One of the most remarkable things about the Globe and Mail’s recent #remakablebiz contest is that the newspaper managed to narrow its winner’s list down to just 10 companies.
The Globe asked its readers to nominate themselves or a firm they know using Pinterest and the #remarkablebiz hashtag. More than 120 submissions later, a fascinating set of companies were profiled last month, detailing everything from their “elevator pitches” to their culture, challenges and “secret sauce.” The whole thing is worth looking at in its entirety, but in the meantime we’ve gone through each profile to capture some of the common traits that define a #remarkablebiz.
Be your own best customer: A growing number of Canadian non-profits have been taking workshops with Social Focus Consulting to develop more innovative ways to raise money. When the firm realized it was struggling with its own business development, however, the team decided it was time to run a similar workshop internally. “(It was essentially) a scaled-down version of our long-term premium service,” Social Focus Consulting told the Globe. “The workshop shortens the sales and project cycles, allowing us to quickly generate more client success stories.”

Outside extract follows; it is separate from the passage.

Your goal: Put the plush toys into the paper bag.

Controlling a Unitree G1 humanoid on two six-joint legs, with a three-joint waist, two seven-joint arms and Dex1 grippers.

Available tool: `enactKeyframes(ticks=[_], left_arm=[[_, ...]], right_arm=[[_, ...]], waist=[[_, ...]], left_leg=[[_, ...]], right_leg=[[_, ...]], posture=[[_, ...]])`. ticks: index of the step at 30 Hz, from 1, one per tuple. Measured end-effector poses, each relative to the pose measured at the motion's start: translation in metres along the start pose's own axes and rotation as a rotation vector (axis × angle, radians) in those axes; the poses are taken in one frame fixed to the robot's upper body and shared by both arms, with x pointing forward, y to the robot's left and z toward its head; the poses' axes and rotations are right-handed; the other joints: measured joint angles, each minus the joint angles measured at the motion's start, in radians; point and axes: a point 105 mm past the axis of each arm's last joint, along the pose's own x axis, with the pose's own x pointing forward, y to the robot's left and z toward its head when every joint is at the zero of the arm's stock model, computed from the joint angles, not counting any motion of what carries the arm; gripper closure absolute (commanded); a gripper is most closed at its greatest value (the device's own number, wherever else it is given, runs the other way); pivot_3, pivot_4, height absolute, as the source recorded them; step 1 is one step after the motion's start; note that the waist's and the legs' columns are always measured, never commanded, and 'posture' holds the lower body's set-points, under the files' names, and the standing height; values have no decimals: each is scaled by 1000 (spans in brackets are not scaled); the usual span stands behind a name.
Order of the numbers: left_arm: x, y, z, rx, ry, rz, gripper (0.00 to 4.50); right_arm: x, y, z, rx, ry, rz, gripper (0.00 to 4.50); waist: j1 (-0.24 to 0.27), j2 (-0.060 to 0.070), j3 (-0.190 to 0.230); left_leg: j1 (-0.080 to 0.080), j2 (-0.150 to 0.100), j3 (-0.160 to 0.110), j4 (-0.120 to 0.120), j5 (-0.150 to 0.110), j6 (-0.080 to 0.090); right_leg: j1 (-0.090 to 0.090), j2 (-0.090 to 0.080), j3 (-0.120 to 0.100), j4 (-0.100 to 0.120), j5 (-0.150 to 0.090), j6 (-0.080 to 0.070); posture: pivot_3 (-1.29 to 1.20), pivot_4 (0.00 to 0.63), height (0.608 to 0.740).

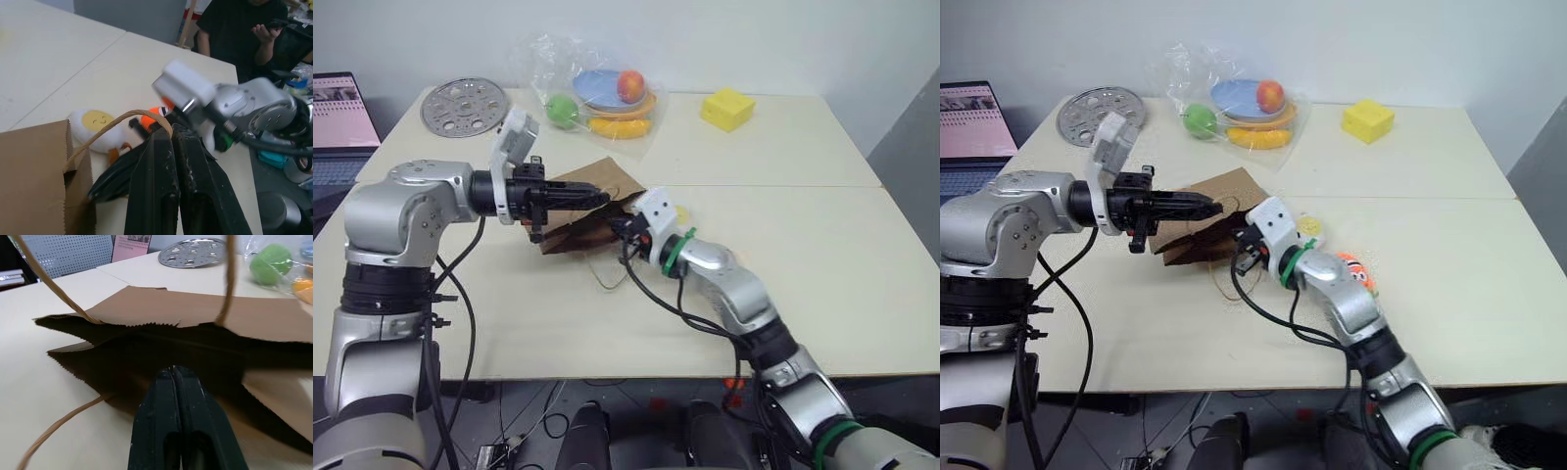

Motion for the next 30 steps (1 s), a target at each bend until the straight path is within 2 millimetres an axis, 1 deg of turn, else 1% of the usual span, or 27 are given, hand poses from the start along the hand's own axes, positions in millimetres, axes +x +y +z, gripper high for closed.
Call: enactKeyframes(ticks=[4, 7, 10, 12, 14, 15, 16, 19, 20, 25, 30], left_arm=[[-2, -3, 5, -11, -21, -1, 4500], [-9, -1, 13, -9, -71, 31, 4500], [-18, 7, 16, -10, -96, 94, 4500], [-24, 18, 20, 10, -126, 160, 4500], [-28, 27, 29, 38, -174, 214, 4500], [-29, 30, 37, 49, -205, 228, 4500], [-30, 32, 49, 60, -255, 236, 4500], [-36, 32, 79, 96, -367, 248, 4500], [-37, 32, 84, 100, -390, 250, 4500], [-41, 33, 89, 77, -451, 251, 4500], [-45, 31, 94, 68, -508, 248, 4500]], right_arm=[[11, 2, -8, 8, 12, -6, 4483], [21, -1, -23, 2, 55, -66, 4483], [22, -4, -46, -16, 142, -100, 4483], [19, -3, -55, -6, 168, -102, 4483], [16, -1, -63, 10, 188, -96, 4483], [14, 0, -65, 15, 189, -93, 4483], [14, 1, -65, 16, 188, -89, 4483], [12, 1, -65, 19, 190, -93, 4483], [12, 1, -65, 20, 191, -96, 4483], [10, -1, -66, 22, 194, -109, 4483], [4, -12, -67, 26, 205, -163, 4483]], waist=[[-1, 0, 0], [-7, 0, 0], [-7, 0, 0], [-5, 0, 0], [-3, 0, 0], [-2, 0, 0], [-2, 0, 0], [-5, 0, 0], [-5, 0, 0], [-10, 0, 0], [-9, 0, 0]], left_leg=[[0, 0, 0, 0, 0, 0], [1, 0, -1, 0, 0, 0], [1, 0, -1, 0, 0, 0], [1, 0, -1, 0, 0, 0], [1, 0, -1, 0, 0, 0], [1, 0, -1, 0, 0, 0], [1, 0, -1, 0, 0, 0], [1, 0, -1, 0, 0, 0], [1, 0, -1, 0, 0, 0], [1, 0, -1, 0, 0, 0], [1, 0, -1, 0, 0, 0]], right_leg=[[0, 0, 0, 0, 0, 0], [0, 0, 0, 1, 0, 0], [0, 0, 0, 1, 0, 0], [0, 0, -1, 1, 0, 0], [0, 0, -1, 1, 0, 0], [0, 0, -1, 1, 0, 0], [0, 0, -1, 1, 0, 0], [0, 0, -1, 1, 0, 0], [0, 0, -1, 1, 0, 0], [0, 0, -1, 1, 0, 0], [1, 0, -1, 1, 0, 0]], posture=[[0, 150, 740], [0, 150, 740], [0, 150, 740], [0, 150, 740], [0, 150, 740], [0, 150, 740], [0, 150, 740], [0, 150, 740], [0, 150, 740], [0, 150, 740], [0, 150, 740]])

Get as busy offline as you are online: Well.ca represents the kind of Web-based success story that’s becoming more common across Canada. The company sells beauty, health and other products from its headquarters in Guelph. Like all great startups, Well.ca says collaboration is key, but the teamwork doesn’t end with brainstorming in a boardroom. When its warehouse recently needed to get a huge shipment out the door, everyone stepped away from their computers and rolled up their sleeves -- including the CEO.
Go where your competitors aren’t: Small Jobs Plumbing in Halifax carved out a niche for itself by taking the kind of work larger rivals avoided. Tammy Buchanan, its owner, extended that niche approach to social media marketing. “We had no resources to promote ourselves in advertising, outside of business cards and T-shirts,” she says. “We’ve relied on social media to get our message out, with great success, taking advantage of the lack of presence of our competitors there.” This was echoed by Changeroo, an online store for like-new children’s clothing, which cited social media as far more effective than traditional advertising.
Put your product before profits: Several #RemarkableBiz entries suggested that growth should never come at the expense of providing value to customers. This was true of William Tell Estate, which makes fresh fruit products, and UPPERCASE, a print magazine for the design world. In both cases, additional funding would allow them to invest in advanced technology to increase production or improve quality, but until that comes they intend to remain two-person or solo operations to keep existing customers happy and remain sustainable.
Accept the time deficit -- and transcend it: “Running your own business requires dedication and a complete disregard for the Monday to Friday 9-5 work week mentality,” said the founders of Skyline Studio, which produces videos and Web sites using by flying unmanned aerial vehicles to capture footage. “I’d also like to have more time to think about long-term strategy and ways to scale the business,” added Joan Sharp, who drives Purlin’ J’s Roving Yarn Company, which takes the gourmet food truck model and instead brings knitting supplies to crafters across Kingston, Ont., and beyond. “I have more innovative ideas that I want to explore, but only so many hours in a day.”
The Globe started something great with this project. Let’s all keep the #remarkablebiz hashtag -- and the spirit of sharing great small business advice among peers -- going strong.